Description of the task:
Please print every record below exactly as written, leaving out the pictures.

Records from a dataset:
_ _ _ _
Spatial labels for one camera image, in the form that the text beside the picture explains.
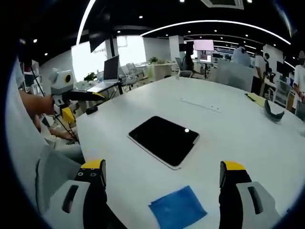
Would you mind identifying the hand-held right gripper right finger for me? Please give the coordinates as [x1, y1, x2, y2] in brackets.
[218, 160, 282, 229]

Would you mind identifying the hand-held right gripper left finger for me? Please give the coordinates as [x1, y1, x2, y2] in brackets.
[44, 159, 127, 229]

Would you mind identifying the blue cleaning cloth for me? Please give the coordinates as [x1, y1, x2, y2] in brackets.
[148, 185, 208, 229]

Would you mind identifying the black tablet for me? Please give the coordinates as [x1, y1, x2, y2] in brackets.
[128, 115, 200, 170]

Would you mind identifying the open laptop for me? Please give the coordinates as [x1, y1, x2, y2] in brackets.
[87, 55, 121, 94]

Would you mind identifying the person's white shirt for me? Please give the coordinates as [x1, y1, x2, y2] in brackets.
[6, 59, 84, 215]

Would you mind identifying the dark grey curved object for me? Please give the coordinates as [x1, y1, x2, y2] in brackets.
[264, 99, 285, 123]

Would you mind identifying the grey office chair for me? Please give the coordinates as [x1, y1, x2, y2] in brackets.
[174, 57, 194, 78]

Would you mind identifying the white office chair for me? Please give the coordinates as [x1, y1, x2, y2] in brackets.
[273, 79, 293, 106]

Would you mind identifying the grey desk partition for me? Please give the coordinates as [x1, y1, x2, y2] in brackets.
[216, 59, 254, 93]

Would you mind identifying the pink display screen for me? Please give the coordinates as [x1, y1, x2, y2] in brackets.
[193, 39, 215, 52]

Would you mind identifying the black cable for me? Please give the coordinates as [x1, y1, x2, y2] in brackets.
[30, 65, 81, 145]

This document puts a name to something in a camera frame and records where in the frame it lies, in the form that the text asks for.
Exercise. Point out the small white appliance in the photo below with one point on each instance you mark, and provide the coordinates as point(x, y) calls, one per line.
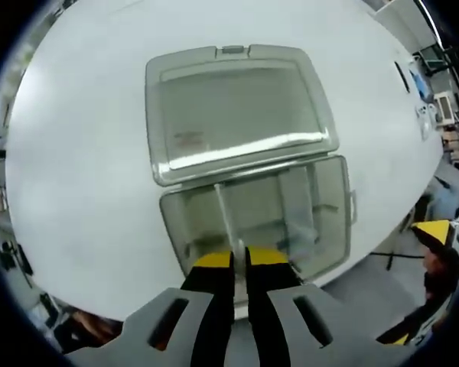
point(445, 107)

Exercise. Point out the grey transparent guide fixture box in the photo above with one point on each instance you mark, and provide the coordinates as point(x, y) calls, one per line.
point(233, 114)

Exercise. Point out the black remote control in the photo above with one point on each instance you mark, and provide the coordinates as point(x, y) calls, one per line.
point(402, 76)

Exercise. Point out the blue flat packet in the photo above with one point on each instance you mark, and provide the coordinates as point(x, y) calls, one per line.
point(420, 82)

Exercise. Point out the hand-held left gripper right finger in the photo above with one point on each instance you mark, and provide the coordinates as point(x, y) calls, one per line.
point(267, 306)

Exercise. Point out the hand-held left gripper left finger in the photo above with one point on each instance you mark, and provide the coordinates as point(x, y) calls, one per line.
point(210, 306)

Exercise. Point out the white game controller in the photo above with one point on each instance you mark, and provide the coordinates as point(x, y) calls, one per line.
point(424, 122)

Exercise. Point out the person's right hand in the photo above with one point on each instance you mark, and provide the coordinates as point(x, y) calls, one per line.
point(441, 275)

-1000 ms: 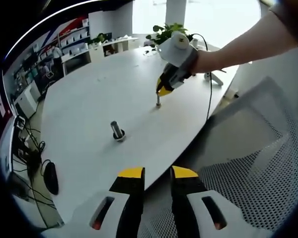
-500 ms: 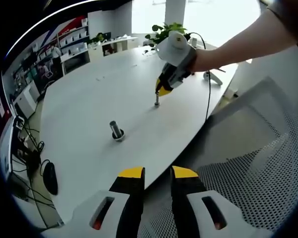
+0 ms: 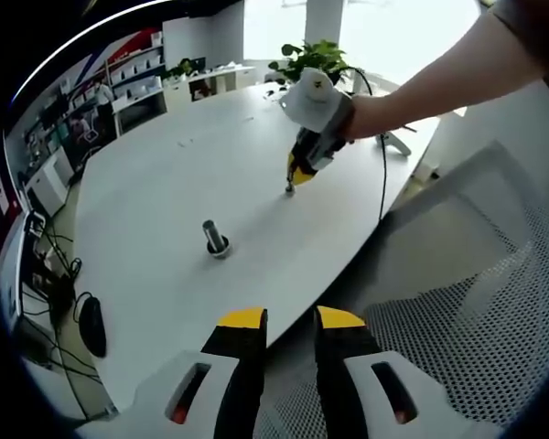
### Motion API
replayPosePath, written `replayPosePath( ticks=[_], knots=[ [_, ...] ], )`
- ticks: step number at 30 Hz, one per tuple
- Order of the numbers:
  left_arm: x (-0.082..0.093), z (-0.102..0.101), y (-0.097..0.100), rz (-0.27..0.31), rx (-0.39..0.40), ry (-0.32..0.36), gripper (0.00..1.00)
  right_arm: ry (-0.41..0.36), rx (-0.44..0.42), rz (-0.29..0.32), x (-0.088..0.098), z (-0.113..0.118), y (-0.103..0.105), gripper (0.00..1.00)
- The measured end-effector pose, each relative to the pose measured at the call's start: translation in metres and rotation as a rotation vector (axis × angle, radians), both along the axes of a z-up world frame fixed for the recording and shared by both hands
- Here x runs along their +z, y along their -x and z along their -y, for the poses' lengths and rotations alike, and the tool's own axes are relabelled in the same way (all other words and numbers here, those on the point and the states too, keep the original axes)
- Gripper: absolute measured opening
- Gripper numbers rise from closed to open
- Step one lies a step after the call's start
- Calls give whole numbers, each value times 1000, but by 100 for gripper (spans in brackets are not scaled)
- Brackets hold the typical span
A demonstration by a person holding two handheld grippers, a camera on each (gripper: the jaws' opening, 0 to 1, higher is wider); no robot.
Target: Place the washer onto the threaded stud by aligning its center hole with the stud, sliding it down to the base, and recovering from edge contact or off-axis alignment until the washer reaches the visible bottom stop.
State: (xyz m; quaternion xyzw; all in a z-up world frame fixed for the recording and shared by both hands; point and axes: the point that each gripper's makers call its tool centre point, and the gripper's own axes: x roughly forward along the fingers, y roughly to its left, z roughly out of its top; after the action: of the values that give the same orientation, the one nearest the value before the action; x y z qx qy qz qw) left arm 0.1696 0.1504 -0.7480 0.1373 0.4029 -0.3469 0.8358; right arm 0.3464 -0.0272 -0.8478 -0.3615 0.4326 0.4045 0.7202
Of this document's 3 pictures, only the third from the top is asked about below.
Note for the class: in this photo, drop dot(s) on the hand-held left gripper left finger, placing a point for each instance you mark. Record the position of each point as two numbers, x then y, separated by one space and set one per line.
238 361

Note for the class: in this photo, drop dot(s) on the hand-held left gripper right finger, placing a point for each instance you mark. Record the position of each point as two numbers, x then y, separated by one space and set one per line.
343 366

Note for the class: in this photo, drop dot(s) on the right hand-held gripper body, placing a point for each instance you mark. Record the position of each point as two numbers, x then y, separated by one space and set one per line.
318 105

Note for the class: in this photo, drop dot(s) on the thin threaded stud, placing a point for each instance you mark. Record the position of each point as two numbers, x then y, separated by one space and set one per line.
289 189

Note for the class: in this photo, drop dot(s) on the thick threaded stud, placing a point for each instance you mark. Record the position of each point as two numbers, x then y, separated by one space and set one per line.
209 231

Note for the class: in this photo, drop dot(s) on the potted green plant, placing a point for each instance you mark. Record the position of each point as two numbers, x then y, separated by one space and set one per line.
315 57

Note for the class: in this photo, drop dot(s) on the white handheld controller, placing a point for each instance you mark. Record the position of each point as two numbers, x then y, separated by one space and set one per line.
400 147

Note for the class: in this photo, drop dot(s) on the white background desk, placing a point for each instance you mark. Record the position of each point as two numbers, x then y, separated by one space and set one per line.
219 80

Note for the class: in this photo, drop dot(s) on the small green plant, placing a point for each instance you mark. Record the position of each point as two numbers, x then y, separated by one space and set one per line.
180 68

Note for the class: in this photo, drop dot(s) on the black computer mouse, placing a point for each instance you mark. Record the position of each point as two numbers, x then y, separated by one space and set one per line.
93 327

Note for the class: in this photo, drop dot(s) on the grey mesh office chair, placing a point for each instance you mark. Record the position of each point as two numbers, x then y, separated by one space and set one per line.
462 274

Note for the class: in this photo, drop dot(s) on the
_ _ _ _
Your solution:
Spatial labels for one camera image, in the form that the text beside the picture explains.
Would you mind identifying the hand-held right gripper right finger for me? Please give the coordinates as [x1, y1, x2, y2] in brackets.
[218, 160, 282, 229]

Would you mind identifying the hand-held right gripper left finger for me? Please give the coordinates as [x1, y1, x2, y2] in brackets.
[44, 159, 127, 229]

Would you mind identifying the blue cleaning cloth for me? Please give the coordinates as [x1, y1, x2, y2] in brackets.
[148, 185, 208, 229]

Would you mind identifying the black tablet for me? Please give the coordinates as [x1, y1, x2, y2] in brackets.
[128, 115, 200, 170]

Would you mind identifying the open laptop for me? Please give the coordinates as [x1, y1, x2, y2] in brackets.
[87, 55, 121, 94]

Would you mind identifying the person's white shirt for me? Please give the coordinates as [x1, y1, x2, y2] in brackets.
[6, 59, 84, 215]

Would you mind identifying the dark grey curved object for me? Please give the coordinates as [x1, y1, x2, y2] in brackets.
[264, 99, 285, 123]

Would you mind identifying the grey office chair for me? Please give the coordinates as [x1, y1, x2, y2] in brackets.
[174, 57, 194, 78]

Would you mind identifying the white office chair for me? Please give the coordinates as [x1, y1, x2, y2] in brackets.
[273, 79, 293, 106]

Would you mind identifying the grey desk partition for me? Please give the coordinates as [x1, y1, x2, y2] in brackets.
[216, 59, 254, 93]

Would you mind identifying the pink display screen for me? Please give the coordinates as [x1, y1, x2, y2] in brackets.
[193, 39, 215, 52]

Would you mind identifying the black cable for me? Please give the coordinates as [x1, y1, x2, y2] in brackets.
[30, 65, 81, 145]

This document puts a name to something in a camera frame and records where in the frame it lies, in the form that the text asks for.
Exercise. Point out the small white appliance in the photo below with one point on each instance you mark, and provide the coordinates as point(x, y) calls, one per line.
point(445, 107)

Exercise. Point out the grey transparent guide fixture box in the photo above with one point on each instance you mark, and provide the coordinates as point(x, y) calls, one per line.
point(233, 114)

Exercise. Point out the black remote control in the photo above with one point on each instance you mark, and provide the coordinates as point(x, y) calls, one per line.
point(402, 76)

Exercise. Point out the blue flat packet in the photo above with one point on each instance you mark, and provide the coordinates as point(x, y) calls, one per line.
point(420, 82)

Exercise. Point out the hand-held left gripper right finger in the photo above with one point on each instance you mark, and provide the coordinates as point(x, y) calls, one per line.
point(267, 306)

Exercise. Point out the hand-held left gripper left finger in the photo above with one point on each instance you mark, and provide the coordinates as point(x, y) calls, one per line.
point(210, 306)

Exercise. Point out the white game controller in the photo above with one point on each instance you mark, and provide the coordinates as point(x, y) calls, one per line.
point(424, 122)

Exercise. Point out the person's right hand in the photo above with one point on each instance you mark, and provide the coordinates as point(x, y) calls, one per line.
point(441, 275)

-1000 ms: 
-500 ms: 
+0 ms: 
### Motion API
replayPosePath, written `replayPosePath( ticks=[_], knots=[ [_, ...] ], )`
- ticks: step number at 30 Hz, one per tuple
- Order of the numbers:
  left_arm: x (-0.082..0.093), z (-0.102..0.101), y (-0.097..0.100), rz (-0.27..0.31), rx (-0.39..0.40), ry (-0.32..0.36), gripper (0.00..1.00)
  right_arm: ry (-0.41..0.36), rx (-0.44..0.42), rz (-0.29..0.32), x (-0.088..0.098), z (-0.113..0.118), y (-0.103..0.105), gripper (0.00..1.00)
- The measured end-effector pose, each relative to the pose measured at the call's start: translation in metres and rotation as a rotation vector (axis × angle, radians), both along the axes of a z-up world frame fixed for the recording and shared by both hands
- Here x runs along their +z, y along their -x and z along their -y, for the poses' lengths and rotations alike, and the tool's own axes are relabelled in the same way (all other words and numbers here, those on the point and the states too, keep the original axes)
- Gripper: absolute measured opening
- Gripper numbers rise from closed to open
- Step one lies a step after the call's start
- Calls give whole numbers, each value times 1000, but by 100 for gripper (spans in brackets are not scaled)
- Brackets hold the typical span
A demonstration by a person holding two handheld grippers, a camera on each (gripper: the jaws' opening, 0 to 1, higher is wider); no robot.
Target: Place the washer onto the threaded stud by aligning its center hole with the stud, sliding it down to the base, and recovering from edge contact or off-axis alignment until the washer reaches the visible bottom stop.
State: (xyz m; quaternion xyzw; all in a z-up world frame fixed for the recording and shared by both hands; point and axes: the point that each gripper's makers call its tool centre point, and the gripper's own axes: x roughly forward along the fingers, y roughly to its left, z roughly out of its top; after the action: of the values that give the same orientation, the one nearest the value before the action; x y z qx qy qz qw) left arm 0.1696 0.1504 -0.7480 0.1373 0.4029 -0.3469 0.8358; right arm 0.3464 -0.0272 -0.8478 -0.3615 0.4326 0.4045 0.7202
Of this document's 3 pictures, only the third from the top is asked about below.
Note for the class: in this photo, drop dot(s) on the hand-held left gripper left finger, placing a point for each instance you mark. Record the position of each point as two numbers, x then y, separated by one space and set one per line.
238 361

Note for the class: in this photo, drop dot(s) on the hand-held left gripper right finger, placing a point for each instance you mark. Record the position of each point as two numbers, x then y, separated by one space and set one per line.
343 366

Note for the class: in this photo, drop dot(s) on the right hand-held gripper body, placing a point for each instance you mark. Record the position of each point as two numbers, x then y, separated by one space and set one per line.
318 105

Note for the class: in this photo, drop dot(s) on the thin threaded stud, placing a point for each instance you mark. Record the position of each point as two numbers, x then y, separated by one space and set one per line.
289 189

Note for the class: in this photo, drop dot(s) on the thick threaded stud, placing a point for each instance you mark. Record the position of each point as two numbers, x then y, separated by one space and set one per line.
209 231

Note for the class: in this photo, drop dot(s) on the potted green plant, placing a point for each instance you mark. Record the position of each point as two numbers, x then y, separated by one space and set one per line.
315 57

Note for the class: in this photo, drop dot(s) on the white handheld controller, placing a point for each instance you mark. Record the position of each point as two numbers, x then y, separated by one space and set one per line.
400 147

Note for the class: in this photo, drop dot(s) on the white background desk, placing a point for each instance you mark. Record the position of each point as two numbers, x then y, separated by one space and set one per line.
219 80

Note for the class: in this photo, drop dot(s) on the small green plant, placing a point for each instance you mark. Record the position of each point as two numbers, x then y, separated by one space and set one per line.
180 68

Note for the class: in this photo, drop dot(s) on the black computer mouse, placing a point for each instance you mark. Record the position of each point as two numbers, x then y, separated by one space and set one per line.
93 327

Note for the class: in this photo, drop dot(s) on the grey mesh office chair, placing a point for each instance you mark. Record the position of each point as two numbers, x then y, separated by one space and set one per line.
462 274

Note for the class: in this photo, drop dot(s) on the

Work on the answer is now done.